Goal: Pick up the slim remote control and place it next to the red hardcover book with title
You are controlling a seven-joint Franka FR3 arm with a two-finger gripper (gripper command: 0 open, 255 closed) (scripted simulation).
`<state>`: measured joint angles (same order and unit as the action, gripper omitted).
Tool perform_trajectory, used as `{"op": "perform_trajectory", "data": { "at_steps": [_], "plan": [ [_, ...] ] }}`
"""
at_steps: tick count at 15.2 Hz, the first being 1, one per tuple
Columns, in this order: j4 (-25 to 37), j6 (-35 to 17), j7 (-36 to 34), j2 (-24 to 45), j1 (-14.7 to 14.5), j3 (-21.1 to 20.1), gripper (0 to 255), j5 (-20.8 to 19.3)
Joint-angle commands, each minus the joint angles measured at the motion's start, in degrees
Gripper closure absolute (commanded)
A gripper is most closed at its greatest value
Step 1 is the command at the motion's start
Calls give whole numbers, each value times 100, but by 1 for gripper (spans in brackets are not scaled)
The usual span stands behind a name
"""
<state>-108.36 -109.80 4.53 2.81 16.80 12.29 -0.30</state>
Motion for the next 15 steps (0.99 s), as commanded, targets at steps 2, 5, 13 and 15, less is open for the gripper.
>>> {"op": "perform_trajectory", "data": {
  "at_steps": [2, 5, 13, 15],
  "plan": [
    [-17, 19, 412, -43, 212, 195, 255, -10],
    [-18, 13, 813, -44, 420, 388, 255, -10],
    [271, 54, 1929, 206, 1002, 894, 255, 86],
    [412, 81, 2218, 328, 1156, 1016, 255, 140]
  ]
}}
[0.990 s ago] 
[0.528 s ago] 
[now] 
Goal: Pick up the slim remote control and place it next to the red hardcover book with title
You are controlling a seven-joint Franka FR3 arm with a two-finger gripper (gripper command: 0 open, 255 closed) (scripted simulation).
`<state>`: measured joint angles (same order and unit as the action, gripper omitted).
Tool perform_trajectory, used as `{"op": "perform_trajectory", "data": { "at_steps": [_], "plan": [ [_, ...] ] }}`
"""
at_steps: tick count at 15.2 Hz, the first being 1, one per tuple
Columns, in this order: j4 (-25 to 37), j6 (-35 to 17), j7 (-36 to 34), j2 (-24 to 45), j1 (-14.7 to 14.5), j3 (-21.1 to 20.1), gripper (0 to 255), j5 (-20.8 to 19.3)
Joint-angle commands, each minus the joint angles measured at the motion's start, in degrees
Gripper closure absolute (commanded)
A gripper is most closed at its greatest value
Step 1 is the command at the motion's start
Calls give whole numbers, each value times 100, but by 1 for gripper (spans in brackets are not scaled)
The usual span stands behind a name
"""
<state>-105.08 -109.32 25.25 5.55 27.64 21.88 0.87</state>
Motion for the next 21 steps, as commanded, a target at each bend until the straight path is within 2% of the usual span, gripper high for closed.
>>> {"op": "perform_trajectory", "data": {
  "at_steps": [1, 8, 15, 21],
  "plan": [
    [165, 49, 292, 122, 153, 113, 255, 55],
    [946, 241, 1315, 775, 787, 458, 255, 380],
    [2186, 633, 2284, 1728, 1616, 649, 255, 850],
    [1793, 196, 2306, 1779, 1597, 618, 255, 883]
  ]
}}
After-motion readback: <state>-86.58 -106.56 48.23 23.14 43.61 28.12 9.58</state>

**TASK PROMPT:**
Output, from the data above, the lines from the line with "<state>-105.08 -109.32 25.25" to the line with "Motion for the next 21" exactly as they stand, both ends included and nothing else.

**REPLY TO THE TASK:**
<state>-105.08 -109.32 25.25 5.55 27.64 21.88 0.87</state>
Motion for the next 21 steps, as commanded, a target at each bend until the straight path is within 2% of the usual span, gripper high for closed.

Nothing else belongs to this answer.